Thereafter, the ACCA issued a notice of motion seeking, inter alia, an Order pursuant to the inherent jurisdiction of the High Court dismissing or staying the proceedings on the grounds that:

  1. the High Court does not have jurisdiction pursuant to Order 11 or Order 11A of the Rules of this Honourable Court
  2. Exclusive jurisdiction is conferred on the courts of England and Wales by virtue of the provisions of Article 25 of Regulation (EU) No 1215/2012 – Brussels I Recast
  3. Exclusive jurisdiction is conferred on the courts of England and Wales at common law by virtue of Mr Colclough’s subscription and submission to the regulations, bye-laws and rules of the ACCA. It was further argued that this was so pursuant to the common law principles of conflict of laws
  4. The claim against the ACCA is governed by the law of England, by virtue of the provisions of Article 3 of Regulation (EC) No 593/2008 – Rome I.
  5. As such, Justice Barrett stated that the key issue was whether the ACCA, as a company incorporated by Royal Charter and having its global head-office in London, can properly be the subject of Irish-law judicial review proceedings in Ireland.

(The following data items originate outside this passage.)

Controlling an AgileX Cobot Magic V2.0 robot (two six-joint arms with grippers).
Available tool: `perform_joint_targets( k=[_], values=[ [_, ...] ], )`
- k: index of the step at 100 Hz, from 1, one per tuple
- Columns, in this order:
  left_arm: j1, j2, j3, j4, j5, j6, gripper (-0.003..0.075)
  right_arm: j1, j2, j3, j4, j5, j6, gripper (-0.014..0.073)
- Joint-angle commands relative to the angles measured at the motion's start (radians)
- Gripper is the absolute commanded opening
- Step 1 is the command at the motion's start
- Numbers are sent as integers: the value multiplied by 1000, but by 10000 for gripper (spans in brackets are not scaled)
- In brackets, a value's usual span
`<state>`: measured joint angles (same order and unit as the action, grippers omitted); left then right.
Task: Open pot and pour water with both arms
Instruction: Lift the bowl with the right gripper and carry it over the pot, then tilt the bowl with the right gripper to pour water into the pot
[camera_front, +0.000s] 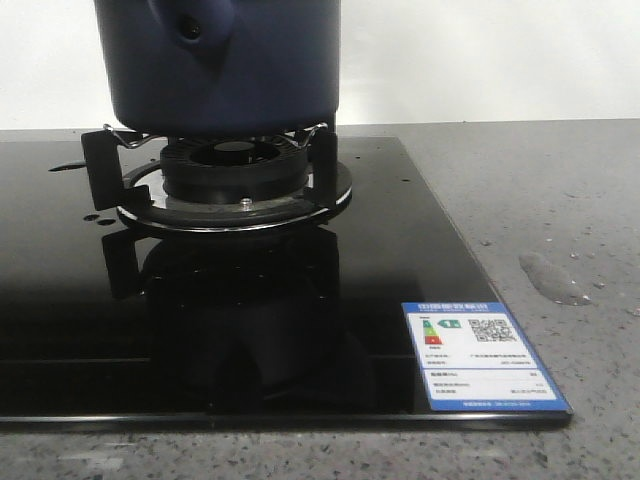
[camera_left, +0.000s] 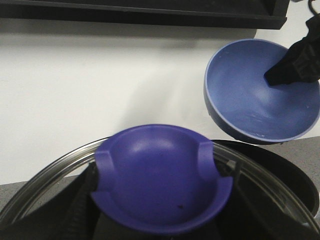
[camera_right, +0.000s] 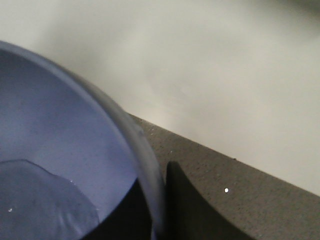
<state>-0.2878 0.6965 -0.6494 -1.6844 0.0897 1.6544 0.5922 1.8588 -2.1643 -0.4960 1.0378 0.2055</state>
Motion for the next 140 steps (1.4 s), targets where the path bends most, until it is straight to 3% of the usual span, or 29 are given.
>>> perform_joint_targets(
  k=[1, 32, 63, 99, 122, 140],
  values=[
    [-7, -8, -36, -15, 17, -5, 242, 23, -45, -34, -141, -95, -4, -60],
    [-7, -8, -36, -15, -3, -5, 242, 118, -23, -34, -400, -140, -4, -60],
    [-7, -8, -36, -15, -8, -5, 242, 164, 2, -34, -555, -132, -4, -60],
    [-7, -8, -36, -15, -8, -5, 242, 247, 19, -34, -917, -156, -4, -60],
    [-33, -8, -36, -15, -23, -5, 242, 287, 19, -34, -1072, -156, -4, -60],
    [-37, -8, -36, -11, -27, -5, 242, 304, 16, -34, -1118, -156, -4, -60]
  ],
)
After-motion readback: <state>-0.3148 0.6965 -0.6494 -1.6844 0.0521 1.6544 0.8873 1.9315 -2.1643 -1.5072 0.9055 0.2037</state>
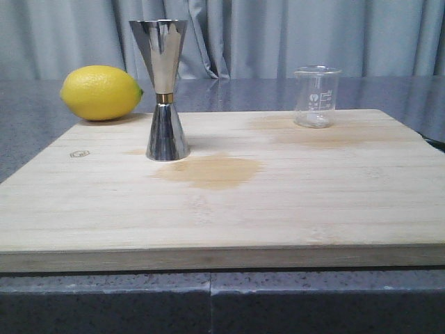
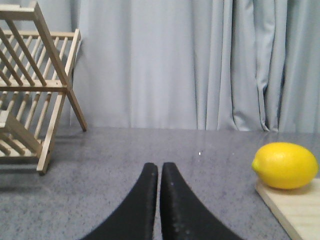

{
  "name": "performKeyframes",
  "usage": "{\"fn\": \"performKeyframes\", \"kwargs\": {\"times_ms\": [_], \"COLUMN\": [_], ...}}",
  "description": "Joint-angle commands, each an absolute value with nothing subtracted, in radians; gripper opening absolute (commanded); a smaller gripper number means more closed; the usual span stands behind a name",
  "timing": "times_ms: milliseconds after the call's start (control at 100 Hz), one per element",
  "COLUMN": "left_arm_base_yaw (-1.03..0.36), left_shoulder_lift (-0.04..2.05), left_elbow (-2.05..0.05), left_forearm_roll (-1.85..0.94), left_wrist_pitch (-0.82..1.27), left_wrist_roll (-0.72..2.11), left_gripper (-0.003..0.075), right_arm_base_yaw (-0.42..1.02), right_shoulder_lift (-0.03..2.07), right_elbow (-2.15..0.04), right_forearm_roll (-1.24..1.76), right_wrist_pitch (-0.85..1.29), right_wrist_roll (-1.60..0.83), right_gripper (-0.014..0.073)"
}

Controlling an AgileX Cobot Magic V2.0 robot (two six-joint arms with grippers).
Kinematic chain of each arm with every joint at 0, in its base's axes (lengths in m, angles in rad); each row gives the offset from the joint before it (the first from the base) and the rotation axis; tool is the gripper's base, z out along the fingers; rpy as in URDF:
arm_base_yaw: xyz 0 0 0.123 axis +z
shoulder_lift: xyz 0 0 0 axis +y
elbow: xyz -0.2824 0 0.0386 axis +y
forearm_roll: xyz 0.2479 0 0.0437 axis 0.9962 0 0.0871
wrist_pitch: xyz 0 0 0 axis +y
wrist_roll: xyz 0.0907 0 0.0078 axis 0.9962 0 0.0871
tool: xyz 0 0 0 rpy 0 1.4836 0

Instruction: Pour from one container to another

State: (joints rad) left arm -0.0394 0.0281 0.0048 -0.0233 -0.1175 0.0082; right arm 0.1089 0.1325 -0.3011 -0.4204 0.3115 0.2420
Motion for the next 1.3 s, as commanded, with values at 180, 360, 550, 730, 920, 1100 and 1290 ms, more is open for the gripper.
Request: {"fn": "performKeyframes", "kwargs": {"times_ms": [180,360,550,730,920,1100,1290], "left_arm_base_yaw": [-0.048,-0.048,-0.048,-0.048,-0.048,-0.048,-0.048], "left_shoulder_lift": [-0.027,-0.027,-0.027,-0.027,-0.027,-0.027,-0.027], "left_elbow": [0.033,0.033,0.033,0.033,0.033,0.033,0.033], "left_forearm_roll": [-0.036,-0.036,-0.036,-0.036,-0.036,-0.036,-0.036], "left_wrist_pitch": [-0.042,-0.037,-0.037,-0.038,-0.038,-0.038,-0.038], "left_wrist_roll": [0.018,0.018,0.018,0.018,0.018,0.018,0.018], "left_gripper": [-0.0019,-0.0019,-0.0019,-0.0019,-0.0019,-0.0019,-0.0019], "right_arm_base_yaw": [0.102,0.102,0.102,0.102,0.102,0.102,0.102], "right_shoulder_lift": [0.142,0.142,0.142,0.142,0.142,0.142,0.142], "right_elbow": [-0.326,-0.326,-0.326,-0.326,-0.326,-0.326,-0.326], "right_forearm_roll": [-0.43,-0.43,-0.43,-0.43,-0.43,-0.43,-0.407], "right_wrist_pitch": [0.249,0.247,0.247,0.247,0.247,0.247,0.249], "right_wrist_roll": [0.237,0.237,0.237,0.237,0.237,0.237,0.237], "right_gripper": [-0.0072,-0.0072,-0.0072,-0.0071,-0.0072,-0.0072,-0.0072]}}
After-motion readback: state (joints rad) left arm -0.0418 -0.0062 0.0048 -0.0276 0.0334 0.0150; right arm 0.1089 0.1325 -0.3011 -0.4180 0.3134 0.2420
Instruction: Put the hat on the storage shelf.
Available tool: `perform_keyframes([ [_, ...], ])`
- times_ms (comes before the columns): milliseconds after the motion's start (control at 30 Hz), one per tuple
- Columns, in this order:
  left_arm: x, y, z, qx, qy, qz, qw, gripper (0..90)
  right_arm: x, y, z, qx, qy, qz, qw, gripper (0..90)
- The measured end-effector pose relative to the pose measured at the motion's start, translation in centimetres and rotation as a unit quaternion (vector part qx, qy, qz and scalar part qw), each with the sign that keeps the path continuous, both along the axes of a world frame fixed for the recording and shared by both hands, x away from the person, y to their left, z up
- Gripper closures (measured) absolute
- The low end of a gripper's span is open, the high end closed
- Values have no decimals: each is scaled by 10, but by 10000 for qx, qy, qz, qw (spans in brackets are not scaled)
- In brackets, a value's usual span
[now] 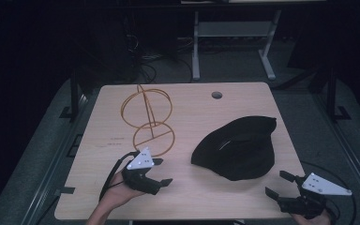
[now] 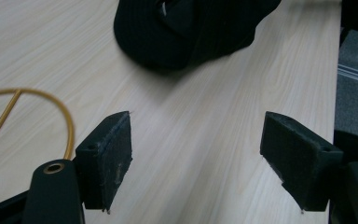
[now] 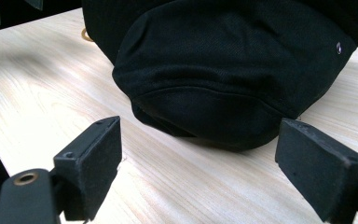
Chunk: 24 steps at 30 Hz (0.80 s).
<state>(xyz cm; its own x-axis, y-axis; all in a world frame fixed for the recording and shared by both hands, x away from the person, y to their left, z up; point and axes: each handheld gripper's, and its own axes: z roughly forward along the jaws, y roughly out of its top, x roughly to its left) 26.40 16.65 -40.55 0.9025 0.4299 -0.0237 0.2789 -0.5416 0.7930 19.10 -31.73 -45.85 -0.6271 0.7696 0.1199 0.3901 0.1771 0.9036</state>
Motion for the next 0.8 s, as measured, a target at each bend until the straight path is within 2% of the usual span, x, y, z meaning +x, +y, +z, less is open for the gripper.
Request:
perform_keyframes([
  [533, 15, -44, 13, 126, -59, -380, 9992, 243, 0, -1, 1, 74, -41, 18, 10000, 141],
  [567, 18, -53, 14, 170, -82, -443, 9988, 244, 0, -1, 0, 74, -41, 20, 10000, 142],
  [800, 25, -75, 18, 162, -125, -590, 9980, 249, -1, -3, 1, 78, -46, 4, 10000, 142],
])
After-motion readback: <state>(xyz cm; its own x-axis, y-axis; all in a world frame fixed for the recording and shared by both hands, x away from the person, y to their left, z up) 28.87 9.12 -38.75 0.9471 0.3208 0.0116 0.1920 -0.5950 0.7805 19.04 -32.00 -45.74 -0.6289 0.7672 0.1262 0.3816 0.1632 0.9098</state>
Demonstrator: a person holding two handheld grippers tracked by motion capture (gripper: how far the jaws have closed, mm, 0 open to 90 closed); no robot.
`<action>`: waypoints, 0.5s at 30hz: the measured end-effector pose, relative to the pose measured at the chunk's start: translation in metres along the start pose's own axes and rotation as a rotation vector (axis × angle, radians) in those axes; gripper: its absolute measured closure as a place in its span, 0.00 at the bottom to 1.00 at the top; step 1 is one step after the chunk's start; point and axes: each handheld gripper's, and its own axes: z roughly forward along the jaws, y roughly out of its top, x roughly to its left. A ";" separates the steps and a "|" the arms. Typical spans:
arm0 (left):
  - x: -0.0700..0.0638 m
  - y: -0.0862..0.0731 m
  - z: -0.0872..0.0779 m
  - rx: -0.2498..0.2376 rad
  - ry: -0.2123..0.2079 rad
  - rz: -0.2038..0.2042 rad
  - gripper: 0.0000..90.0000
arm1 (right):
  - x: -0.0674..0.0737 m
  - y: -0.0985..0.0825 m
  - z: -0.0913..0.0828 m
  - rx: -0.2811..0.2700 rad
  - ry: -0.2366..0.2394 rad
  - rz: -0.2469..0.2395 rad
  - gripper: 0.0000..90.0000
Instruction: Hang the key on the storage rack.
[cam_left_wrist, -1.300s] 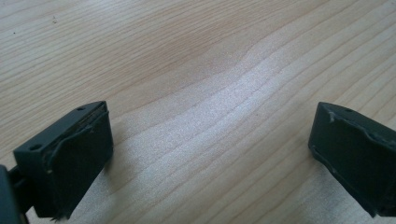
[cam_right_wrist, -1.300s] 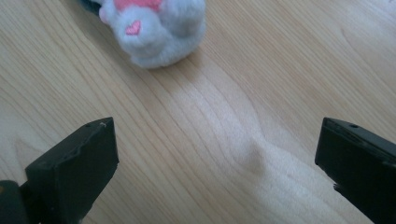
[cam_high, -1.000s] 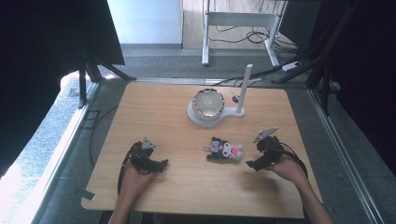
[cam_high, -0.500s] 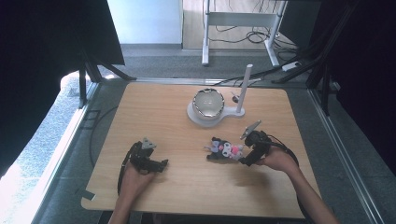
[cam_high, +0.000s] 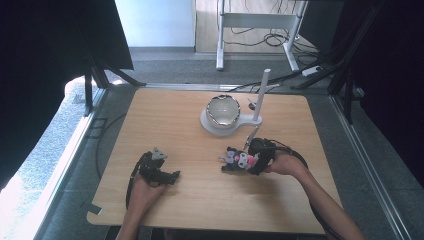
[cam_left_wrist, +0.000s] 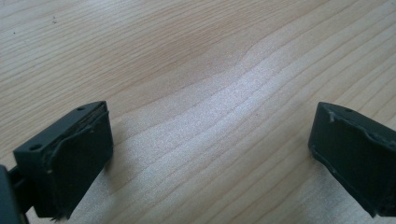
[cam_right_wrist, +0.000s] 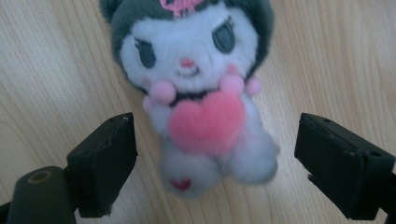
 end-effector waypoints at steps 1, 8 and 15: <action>0.000 0.000 0.000 0.000 0.000 0.000 0.00 | 0.000 0.003 0.001 0.006 0.002 -0.011 0.15; 0.000 0.000 0.000 0.000 0.000 0.000 0.00 | -0.001 0.019 0.008 0.058 0.026 -0.067 0.18; 0.000 0.000 0.000 0.000 0.000 0.000 0.00 | -0.001 0.030 0.016 0.113 0.040 -0.093 0.26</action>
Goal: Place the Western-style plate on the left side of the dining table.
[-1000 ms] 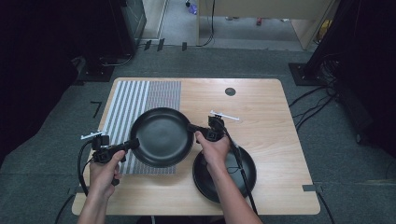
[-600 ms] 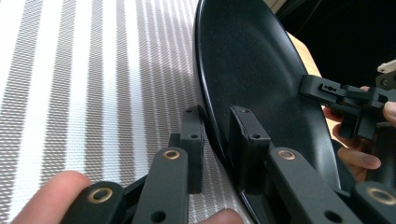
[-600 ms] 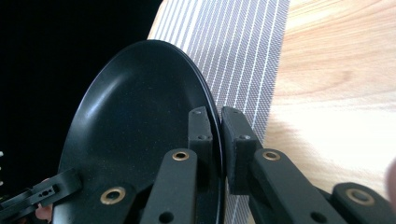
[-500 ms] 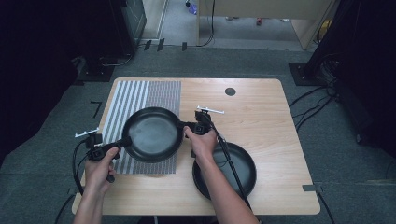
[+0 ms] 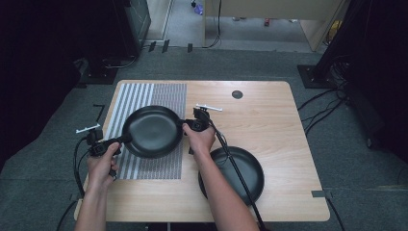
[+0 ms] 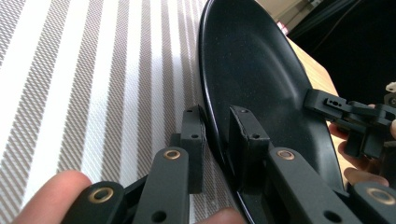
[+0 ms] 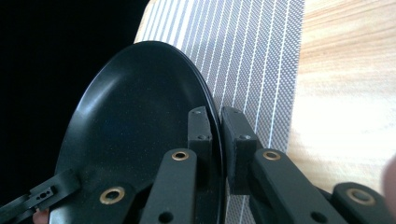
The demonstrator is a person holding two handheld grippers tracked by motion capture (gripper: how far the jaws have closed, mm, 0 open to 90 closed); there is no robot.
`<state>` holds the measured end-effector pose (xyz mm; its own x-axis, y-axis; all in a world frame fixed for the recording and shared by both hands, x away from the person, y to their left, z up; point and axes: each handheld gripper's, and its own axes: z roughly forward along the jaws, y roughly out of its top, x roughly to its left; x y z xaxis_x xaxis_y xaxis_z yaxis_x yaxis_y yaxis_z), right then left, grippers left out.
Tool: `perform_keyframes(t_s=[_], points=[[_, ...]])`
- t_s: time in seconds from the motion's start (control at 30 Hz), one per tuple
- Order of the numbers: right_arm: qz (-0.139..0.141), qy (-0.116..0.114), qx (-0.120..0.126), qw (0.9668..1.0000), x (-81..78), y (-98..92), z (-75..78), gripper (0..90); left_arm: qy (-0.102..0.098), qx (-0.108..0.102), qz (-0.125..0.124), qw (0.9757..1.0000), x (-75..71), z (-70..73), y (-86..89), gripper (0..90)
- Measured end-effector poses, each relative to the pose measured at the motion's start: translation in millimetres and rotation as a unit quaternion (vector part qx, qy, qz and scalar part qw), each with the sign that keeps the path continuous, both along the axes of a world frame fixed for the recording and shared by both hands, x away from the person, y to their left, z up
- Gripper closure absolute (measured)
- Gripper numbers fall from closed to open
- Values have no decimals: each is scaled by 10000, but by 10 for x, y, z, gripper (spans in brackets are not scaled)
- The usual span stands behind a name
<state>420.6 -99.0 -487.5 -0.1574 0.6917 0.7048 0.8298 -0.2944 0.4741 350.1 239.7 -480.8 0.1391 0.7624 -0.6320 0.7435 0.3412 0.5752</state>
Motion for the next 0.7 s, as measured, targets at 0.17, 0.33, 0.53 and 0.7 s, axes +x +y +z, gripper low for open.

    Considering the ACCA’s motion contesting jurisdiction, Justice Barrett was satisfied that:

    1. the ACCA was not amenable to judicial review in Ireland; and was indeed amenable to judicial review in England and Wales.
    2. Considering Buchanan v. McVey 1 I.R. 89 and India v. Taylor A.C. 491; the Irish courts would not directly or indirectly enforce the penal, revenue or public laws of another jurisdiction.
    3. The foregoing manifests in Irish law by way of two legal precepts:
    4. Irish courts will not entertain proceedings seeking the enforcement of the public law of another State (Larkins v. National Union of Mineworkers I.R. 671 considered),
    5. Irish courts will not entertain proceedings seeking reliefs against officers exercising public law power in another State (Adams v. Director of Public Prosecutions 1 I.R.47 and Short v. Ireland (No. 2) 3 I.R. 297 considered).
    6. Considering all of the above, Justice Barrett made an order that the service on ACCA of the notice of motion of judicial review proceedings be set aside and that the proceedings be dismissed.